### Work required
Could you return the full listing, every line exactly as given?

### Recorded information
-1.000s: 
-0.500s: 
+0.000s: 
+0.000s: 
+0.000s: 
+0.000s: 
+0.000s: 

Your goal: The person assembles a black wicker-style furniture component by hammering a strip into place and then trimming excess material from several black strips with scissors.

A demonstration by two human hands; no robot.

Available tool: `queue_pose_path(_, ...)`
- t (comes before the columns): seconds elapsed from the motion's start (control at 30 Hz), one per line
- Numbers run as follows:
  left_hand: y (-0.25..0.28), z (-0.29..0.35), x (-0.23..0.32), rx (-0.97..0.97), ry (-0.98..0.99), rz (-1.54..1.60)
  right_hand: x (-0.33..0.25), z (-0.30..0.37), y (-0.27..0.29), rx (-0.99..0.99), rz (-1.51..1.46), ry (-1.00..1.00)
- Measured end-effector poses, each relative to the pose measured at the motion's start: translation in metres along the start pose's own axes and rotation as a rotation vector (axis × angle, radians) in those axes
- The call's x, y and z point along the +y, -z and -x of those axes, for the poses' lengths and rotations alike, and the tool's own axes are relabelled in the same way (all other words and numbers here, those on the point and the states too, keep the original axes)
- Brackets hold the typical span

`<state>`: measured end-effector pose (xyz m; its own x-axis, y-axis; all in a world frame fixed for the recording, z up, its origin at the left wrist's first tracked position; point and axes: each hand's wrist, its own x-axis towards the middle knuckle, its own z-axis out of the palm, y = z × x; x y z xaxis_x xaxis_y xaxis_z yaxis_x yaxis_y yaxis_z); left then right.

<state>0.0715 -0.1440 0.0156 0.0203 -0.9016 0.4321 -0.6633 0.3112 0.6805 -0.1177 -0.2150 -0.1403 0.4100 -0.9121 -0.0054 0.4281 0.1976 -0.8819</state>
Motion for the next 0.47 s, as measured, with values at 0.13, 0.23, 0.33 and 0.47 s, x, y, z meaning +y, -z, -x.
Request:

### Reply to the task
-1.000s: 
-0.500s: 
+0.000s: 
+0.000s: 
+0.000s: 
+0.000s: 
+0.000s: 

Your goal: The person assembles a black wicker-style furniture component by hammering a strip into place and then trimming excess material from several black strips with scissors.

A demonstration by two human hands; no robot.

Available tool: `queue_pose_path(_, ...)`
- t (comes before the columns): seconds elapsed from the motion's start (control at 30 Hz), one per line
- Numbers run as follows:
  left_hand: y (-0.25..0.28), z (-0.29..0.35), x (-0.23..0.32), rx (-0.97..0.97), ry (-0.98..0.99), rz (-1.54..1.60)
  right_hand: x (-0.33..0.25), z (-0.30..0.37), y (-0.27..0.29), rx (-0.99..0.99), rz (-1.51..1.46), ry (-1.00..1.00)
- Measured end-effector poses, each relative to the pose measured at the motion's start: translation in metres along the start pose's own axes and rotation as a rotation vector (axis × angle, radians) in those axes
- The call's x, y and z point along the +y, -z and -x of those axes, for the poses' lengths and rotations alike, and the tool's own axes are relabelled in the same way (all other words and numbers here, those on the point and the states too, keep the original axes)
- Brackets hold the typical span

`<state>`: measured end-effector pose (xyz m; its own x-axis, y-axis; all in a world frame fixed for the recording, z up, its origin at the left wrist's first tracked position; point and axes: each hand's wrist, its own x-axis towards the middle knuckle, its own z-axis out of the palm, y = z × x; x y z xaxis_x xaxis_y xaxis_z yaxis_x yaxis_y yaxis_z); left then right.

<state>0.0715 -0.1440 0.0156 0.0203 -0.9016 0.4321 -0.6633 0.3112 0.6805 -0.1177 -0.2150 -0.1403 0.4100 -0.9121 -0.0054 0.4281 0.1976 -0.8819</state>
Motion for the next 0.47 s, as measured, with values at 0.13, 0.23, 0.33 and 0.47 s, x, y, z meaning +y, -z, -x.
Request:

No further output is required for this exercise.